Based on these findings, the researchers provided comprehensive recommendations for AI development and regulation. These include creating models capable of handling unstructured conversations, better integration of various data types (text, images, and clinical measurements), and the ability to interpret non-verbal communication cues. They also emphasize the importance of combining AI-based evaluation with human expert assessment to ensure thorough testing while avoiding premature exposure of real patients to unverified systems.

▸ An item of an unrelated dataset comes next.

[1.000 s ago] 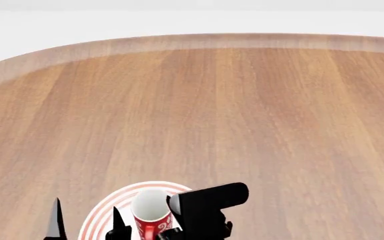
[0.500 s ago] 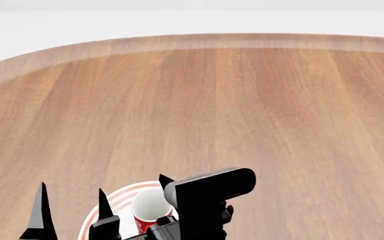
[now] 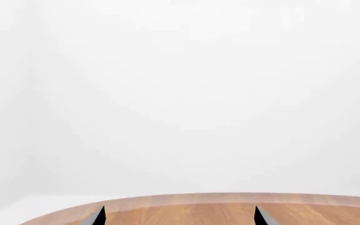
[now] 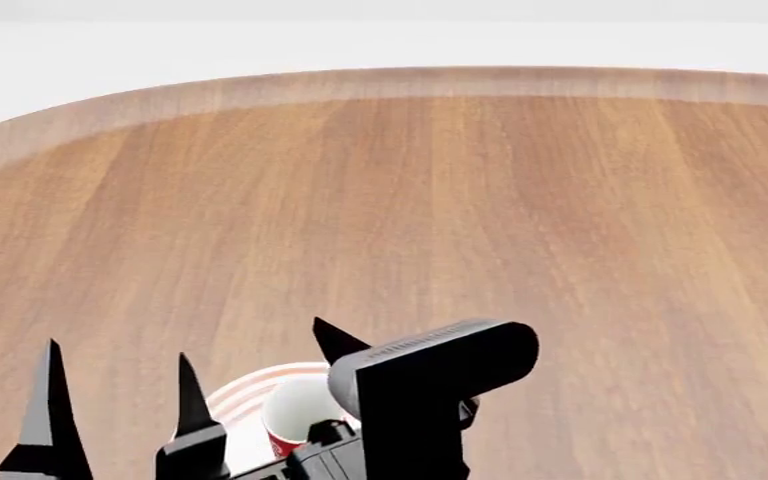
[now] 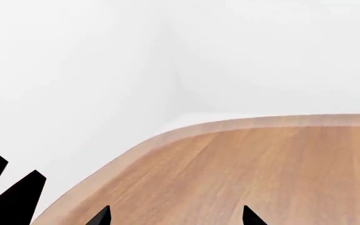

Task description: Put the red mug on the left plate.

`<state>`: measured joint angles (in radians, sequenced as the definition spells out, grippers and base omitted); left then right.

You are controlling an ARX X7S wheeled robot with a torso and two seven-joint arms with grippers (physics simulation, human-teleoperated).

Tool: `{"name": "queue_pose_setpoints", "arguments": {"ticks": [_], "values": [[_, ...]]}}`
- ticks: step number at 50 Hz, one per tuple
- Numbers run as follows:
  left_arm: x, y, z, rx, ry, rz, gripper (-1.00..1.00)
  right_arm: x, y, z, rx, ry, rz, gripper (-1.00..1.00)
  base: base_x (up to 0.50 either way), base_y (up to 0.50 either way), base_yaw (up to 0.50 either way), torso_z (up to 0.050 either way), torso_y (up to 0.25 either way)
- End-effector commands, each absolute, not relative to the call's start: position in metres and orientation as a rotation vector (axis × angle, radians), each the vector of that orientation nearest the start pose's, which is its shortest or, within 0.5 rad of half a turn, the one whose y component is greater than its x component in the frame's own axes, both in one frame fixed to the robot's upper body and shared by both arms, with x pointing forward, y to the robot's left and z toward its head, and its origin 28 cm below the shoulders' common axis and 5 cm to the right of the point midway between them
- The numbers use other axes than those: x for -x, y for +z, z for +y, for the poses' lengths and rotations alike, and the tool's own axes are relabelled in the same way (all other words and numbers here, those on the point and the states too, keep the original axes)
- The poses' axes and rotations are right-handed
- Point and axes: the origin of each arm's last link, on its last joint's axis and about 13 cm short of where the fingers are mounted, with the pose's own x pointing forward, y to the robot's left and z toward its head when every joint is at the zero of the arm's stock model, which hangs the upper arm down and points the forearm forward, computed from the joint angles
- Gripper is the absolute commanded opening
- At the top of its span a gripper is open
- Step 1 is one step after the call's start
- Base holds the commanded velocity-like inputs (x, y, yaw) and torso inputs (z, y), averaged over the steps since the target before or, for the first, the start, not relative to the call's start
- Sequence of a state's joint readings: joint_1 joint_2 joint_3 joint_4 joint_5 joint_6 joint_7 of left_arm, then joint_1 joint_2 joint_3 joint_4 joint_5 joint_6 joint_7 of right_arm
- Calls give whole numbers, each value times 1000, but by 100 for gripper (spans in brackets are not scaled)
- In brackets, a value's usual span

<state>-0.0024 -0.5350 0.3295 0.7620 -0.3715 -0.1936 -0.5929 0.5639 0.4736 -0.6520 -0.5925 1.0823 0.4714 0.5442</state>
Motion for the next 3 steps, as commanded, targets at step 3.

The study demonstrates that while AI shows promise in healthcare, current systems require significant advancement before they can reliably engage in the complex, dynamic nature of real doctor-patient interactions. For now, these tools may best serve as supplements to, rather than replacements for, human medical expertise.

Paper Summary

Methodology

The researchers created a sophisticated testing system where one AI acted as a patient (providing information based on real medical cases) while another AI played the role of the doctor (asking questions and making diagnoses). Medical experts reviewed these interactions to ensure quality and accuracy. The study included 2,000 cases across different medical specialties and tested multiple formats: traditional written case summaries, back-and-forth conversations, single-question diagnoses, and summarized conversations. They also tested scenarios with and without multiple-choice options for diagnoses.

Results

The key finding was that AI performance dropped significantly when moving from written summaries to conversational diagnosis. With multiple-choice options, accuracy fell from 82% to 63% for GPT-4. Without multiple choice, accuracy dropped even more dramatically – to 26% for conversational diagnosis. The AI also struggled with synthesizing information from multiple exchanges and knowing when to stop gathering information.

Limitations

The study primarily used simulated patient interactions rather than real patients, which might not fully capture the complexity of actual clinical encounters. The research also focused mainly on diagnostic accuracy rather than other important aspects of medical care like bedside manner or emotional support. Additionally, the study used AI to simulate patient responses, which might not perfectly mirror how real patients communicate.

Discussion and Takeaways

The research suggests that current AI models, while impressive in certain structured tasks, are not yet ready for independent patient interaction. The findings indicate AI might be more effectively used as a supporting tool for human doctors rather than a replacement. The study also highlights the importance of developing AI systems that can better handle dynamic conversations and information synthesis.

Funding and Disclosures

The research received support from the HMS Dean’s Innovation Award and Microsoft’s Accelerate Foundation Models Research grant awarded to Pranav Rajpurkar. Additional funding came through the IIE Quad Fellowship. Several researchers disclosed industry relationships, including Daneshjou’s consulting roles with DWA, Pfizer, L’Oreal, and VisualDx, along with stock options in medical technology firms. Other disclosures include patents pending and various advisory and equity positions held by team members in healthcare companies.

Publication Information

This research was published in Nature Medicine (DOI: 10.1038/s41591-024-03328-5) as “An Evaluation Framework for Conversational Reasoning in Clinical LLMs During Patient Interactions” by researchers from Harvard Medical School, Stanford University, and other leading medical institutions.